Revisiting lazy middleware initialization

246 views
Skip to first unread message

David Evans

unread,
Mar 24, 2016, 12:39:50 PM3/24/16
to Django developers (Contributions to Django itself)
Hi all,

Currently, middleware is initialized lazily on serving the first request, rather than on application start. There may well have been good reasons for this historically, but I don't think they apply any longer. Lazy initialization is unhelpful if a middleware class throws an error (e.g to report a misconfiguration) because the application will appear to start successfully and only later report the error when a request is made.

I'd like to propose initializing middleware when `get_wsgi_application` is called. This solves the problem described above and, as far as I can tell, raises no backwards compatibility issues.

More details on all this below.


### 1. Specific example of the problem

I recently wrote an adapter for the WhiteNoise static file server so it could function as Django middleware as well as WSGI middleware (https://github.com/evansd/whitenoise). WhiteNoise may be unusual in doing a non-trivial amount of work on initialization, but it doesn't seem unreasonable. When used as WSGI middleware any errors are triggered immediately on start up, but not so when used as Django middleware. This makes for a worse developer experience and an increased chance of deployment errors.


### 2. Reasons previously given for lazy initialization

There was some brief discussion in this ticket 4 years ago:

The reason given there is that "resolving on first request makes most sense, especially for the case where you might not be serving requests at all". Presumably this refers to running non-http-related management commands. But in those cases we never instantiate a WSGI application anyway (wsgi.py is just never imported) so this is no reason not to initialize eagerly when constructing the WSGI application. (Of course, things may have been different 4 years ago.)

Another reason is given in the comments in django.core.handles.wsgi:
https://github.com/django/django/blob/3c1b572f1815c295878795b183b1957d0df2ca39/django/core/handlers/wsgi.py#L154

This says "Set up middleware if needed. We couldn't do this earlier, because settings weren't available". However `get_wsgi_application` (the only public WSGI API) now calls `django.setup()` before constructing the handler so settings are in fact available.


### 3. Proposed solution

My proposal is simply to amend `get_wsgi_application` as follows:

    def get_wsgi_application():
        django.setup(set_prefix=False)
        handler = WSGIHandler()
        handler.load_middleware()
        return handler

It's possible that this logic could be moved into the handler's __init__ method. This caused no problems with existing application when I tried it, however it did cause problems with the test suite which seems to rely on the old behaviour in places. The above proposal passes all existing tests as is.

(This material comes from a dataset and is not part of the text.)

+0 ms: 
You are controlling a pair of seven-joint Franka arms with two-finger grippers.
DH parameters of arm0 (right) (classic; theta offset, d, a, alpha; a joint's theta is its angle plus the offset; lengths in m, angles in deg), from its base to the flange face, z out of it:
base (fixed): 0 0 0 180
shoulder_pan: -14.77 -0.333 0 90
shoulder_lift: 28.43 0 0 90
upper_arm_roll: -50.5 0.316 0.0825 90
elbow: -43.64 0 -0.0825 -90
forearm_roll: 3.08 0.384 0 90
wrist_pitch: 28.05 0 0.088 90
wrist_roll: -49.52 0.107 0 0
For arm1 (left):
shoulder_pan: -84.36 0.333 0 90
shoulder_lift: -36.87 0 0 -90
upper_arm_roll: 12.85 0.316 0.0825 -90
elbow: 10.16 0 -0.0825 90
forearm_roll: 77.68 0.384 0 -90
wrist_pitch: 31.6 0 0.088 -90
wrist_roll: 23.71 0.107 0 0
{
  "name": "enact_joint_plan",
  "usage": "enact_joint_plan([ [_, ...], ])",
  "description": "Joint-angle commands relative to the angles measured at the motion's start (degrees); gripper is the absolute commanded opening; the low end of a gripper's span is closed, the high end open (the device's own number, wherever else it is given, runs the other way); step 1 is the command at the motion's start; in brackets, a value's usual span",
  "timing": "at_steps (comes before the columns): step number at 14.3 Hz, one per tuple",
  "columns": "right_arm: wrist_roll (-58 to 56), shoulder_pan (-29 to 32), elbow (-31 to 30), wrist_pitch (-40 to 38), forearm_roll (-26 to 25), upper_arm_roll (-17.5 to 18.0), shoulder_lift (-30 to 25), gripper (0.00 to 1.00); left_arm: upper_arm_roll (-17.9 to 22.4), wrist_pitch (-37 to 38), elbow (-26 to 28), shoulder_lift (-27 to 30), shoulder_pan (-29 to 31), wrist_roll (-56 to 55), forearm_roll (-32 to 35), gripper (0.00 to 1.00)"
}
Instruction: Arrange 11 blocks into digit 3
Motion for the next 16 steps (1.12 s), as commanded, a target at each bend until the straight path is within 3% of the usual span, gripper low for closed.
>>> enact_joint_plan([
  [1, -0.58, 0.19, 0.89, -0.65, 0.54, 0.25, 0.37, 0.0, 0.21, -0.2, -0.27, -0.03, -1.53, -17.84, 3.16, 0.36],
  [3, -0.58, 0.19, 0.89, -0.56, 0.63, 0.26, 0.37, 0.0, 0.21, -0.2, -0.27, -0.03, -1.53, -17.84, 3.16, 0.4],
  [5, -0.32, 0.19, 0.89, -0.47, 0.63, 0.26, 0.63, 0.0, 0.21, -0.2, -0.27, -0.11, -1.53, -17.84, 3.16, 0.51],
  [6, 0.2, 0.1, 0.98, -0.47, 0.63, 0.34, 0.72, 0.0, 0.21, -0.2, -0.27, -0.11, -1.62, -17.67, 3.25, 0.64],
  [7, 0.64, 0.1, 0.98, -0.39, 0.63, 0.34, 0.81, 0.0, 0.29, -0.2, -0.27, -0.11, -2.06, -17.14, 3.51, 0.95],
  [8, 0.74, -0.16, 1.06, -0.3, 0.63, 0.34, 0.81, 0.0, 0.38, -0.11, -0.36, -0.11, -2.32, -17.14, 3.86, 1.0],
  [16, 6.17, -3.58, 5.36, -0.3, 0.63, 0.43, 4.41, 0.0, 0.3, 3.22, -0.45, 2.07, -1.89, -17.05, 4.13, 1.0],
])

### 4. Backwards compatibility issues

Middleware constructors have no means of accessing the request object or anything that depends on it. They are called right at the start of the handler's `__call__` method before the `request_started` signal is sent and before the `script_prefix` thread-local is set. Therefore it cannot matter, from the middleware class's perspective, whether it is instantiated before or after the first request comes in.


I'm aware this issue probably isn't high on anyone else's priority list, but I think it would count as a genuine -- if small -- improvement to Django.

Thanks,

Dave

Aymeric Augustin

unread,
Mar 25, 2016, 6:02:26 AM3/25/16
to django-d...@googlegroups.com
On 24 Mar 2016, at 17:39, David Evans <drh....@gmail.com> wrote:

Currently, middleware is initialized lazily on serving the first request, rather than on application start. There may well have been good reasons for this historically, but I don't think they apply any longer.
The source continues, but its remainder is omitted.